▶ [Stored records]:
Content starts
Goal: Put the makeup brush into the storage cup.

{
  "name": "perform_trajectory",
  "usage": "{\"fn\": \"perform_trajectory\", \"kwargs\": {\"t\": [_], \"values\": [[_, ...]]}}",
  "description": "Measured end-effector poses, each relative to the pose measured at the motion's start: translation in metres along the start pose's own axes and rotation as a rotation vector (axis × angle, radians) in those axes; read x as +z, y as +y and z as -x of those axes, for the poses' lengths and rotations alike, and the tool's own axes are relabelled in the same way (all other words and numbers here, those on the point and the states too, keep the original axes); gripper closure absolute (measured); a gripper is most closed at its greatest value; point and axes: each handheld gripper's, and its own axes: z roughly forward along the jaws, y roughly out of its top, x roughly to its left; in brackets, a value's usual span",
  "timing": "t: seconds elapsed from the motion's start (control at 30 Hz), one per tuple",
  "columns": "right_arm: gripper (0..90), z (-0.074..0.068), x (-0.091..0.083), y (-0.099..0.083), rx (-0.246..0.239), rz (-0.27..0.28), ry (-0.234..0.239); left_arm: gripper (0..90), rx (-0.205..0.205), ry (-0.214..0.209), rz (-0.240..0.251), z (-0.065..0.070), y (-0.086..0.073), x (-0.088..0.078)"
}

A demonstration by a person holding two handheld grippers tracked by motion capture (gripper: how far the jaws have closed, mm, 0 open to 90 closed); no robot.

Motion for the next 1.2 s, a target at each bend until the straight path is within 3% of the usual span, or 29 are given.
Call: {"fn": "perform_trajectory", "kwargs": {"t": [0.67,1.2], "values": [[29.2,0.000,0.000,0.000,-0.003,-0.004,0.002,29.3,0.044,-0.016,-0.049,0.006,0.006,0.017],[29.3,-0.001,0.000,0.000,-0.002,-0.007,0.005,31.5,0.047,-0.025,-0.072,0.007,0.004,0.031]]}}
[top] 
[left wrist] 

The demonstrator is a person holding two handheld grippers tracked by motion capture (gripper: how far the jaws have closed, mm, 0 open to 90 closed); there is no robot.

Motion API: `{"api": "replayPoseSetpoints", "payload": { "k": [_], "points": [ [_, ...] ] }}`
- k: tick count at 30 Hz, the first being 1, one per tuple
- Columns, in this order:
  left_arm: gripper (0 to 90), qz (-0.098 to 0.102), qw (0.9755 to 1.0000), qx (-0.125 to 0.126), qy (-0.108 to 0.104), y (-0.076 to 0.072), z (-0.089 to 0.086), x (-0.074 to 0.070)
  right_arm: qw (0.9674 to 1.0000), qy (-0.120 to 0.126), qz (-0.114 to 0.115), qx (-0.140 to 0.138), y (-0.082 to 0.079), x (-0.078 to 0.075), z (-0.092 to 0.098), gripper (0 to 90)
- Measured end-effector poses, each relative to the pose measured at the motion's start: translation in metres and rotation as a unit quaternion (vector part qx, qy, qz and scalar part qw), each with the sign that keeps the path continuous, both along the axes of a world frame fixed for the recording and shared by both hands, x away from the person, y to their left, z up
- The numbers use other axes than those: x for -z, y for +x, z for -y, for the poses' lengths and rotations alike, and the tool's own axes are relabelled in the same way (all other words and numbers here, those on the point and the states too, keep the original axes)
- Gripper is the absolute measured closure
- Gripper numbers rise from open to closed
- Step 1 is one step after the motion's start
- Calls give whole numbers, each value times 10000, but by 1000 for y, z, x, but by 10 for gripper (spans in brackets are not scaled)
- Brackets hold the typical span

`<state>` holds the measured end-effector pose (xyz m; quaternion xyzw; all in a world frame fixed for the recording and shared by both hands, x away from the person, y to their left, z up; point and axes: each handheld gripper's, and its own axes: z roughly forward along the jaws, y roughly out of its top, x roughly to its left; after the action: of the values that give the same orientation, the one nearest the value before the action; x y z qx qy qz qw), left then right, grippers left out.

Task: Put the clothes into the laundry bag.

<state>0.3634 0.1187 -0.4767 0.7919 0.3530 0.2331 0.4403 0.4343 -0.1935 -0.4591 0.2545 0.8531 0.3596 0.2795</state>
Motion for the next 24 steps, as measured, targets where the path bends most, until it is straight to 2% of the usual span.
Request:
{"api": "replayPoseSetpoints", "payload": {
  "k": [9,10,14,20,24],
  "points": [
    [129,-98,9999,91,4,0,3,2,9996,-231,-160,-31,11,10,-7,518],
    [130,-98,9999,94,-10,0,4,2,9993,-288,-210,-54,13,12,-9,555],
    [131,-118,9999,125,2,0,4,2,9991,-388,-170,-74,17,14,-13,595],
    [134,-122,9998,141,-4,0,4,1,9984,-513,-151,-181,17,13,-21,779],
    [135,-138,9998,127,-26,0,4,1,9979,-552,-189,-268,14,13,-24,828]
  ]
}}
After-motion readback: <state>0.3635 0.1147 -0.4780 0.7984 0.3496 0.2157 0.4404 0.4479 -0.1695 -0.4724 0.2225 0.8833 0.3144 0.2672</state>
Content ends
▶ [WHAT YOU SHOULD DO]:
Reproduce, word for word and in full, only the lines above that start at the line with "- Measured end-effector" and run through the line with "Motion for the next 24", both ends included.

▶ [RESPONSE FOR THIS EXERCISE]:
- Measured end-effector poses, each relative to the pose measured at the motion's start: translation in metres and rotation as a unit quaternion (vector part qx, qy, qz and scalar part qw), each with the sign that keeps the path continuous, both along the axes of a world frame fixed for the recording and shared by both hands, x away from the person, y to their left, z up
- The numbers use other axes than those: x for -z, y for +x, z for -y, for the poses' lengths and rotations alike, and the tool's own axes are relabelled in the same way (all other words and numbers here, those on the point and the states too, keep the original axes)
- Gripper is the absolute measured closure
- Gripper numbers rise from open to closed
- Step 1 is one step after the motion's start
- Calls give whole numbers, each value times 10000, but by 1000 for y, z, x, but by 10 for gripper (spans in brackets are not scaled)
- Brackets hold the typical span

`<state>` holds the measured end-effector pose (xyz m; quaternion xyzw; all in a world frame fixed for the recording and shared by both hands, x away from the person, y to their left, z up; point and axes: each handheld gripper's, and its own axes: z roughly forward along the jaws, y roughly out of its top, x roughly to its left; after the action: of the values that give the same orientation, the one nearest the value before the action; x y z qx qy qz qw), left then right, grippers left out.

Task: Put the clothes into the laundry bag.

<state>0.3634 0.1187 -0.4767 0.7919 0.3530 0.2331 0.4403 0.4343 -0.1935 -0.4591 0.2545 0.8531 0.3596 0.2795</state>
Motion for the next 24 steps, as measured, targets where the path bends most, until it is straight to 2% of the usual span.

Nothing else goes in the answer.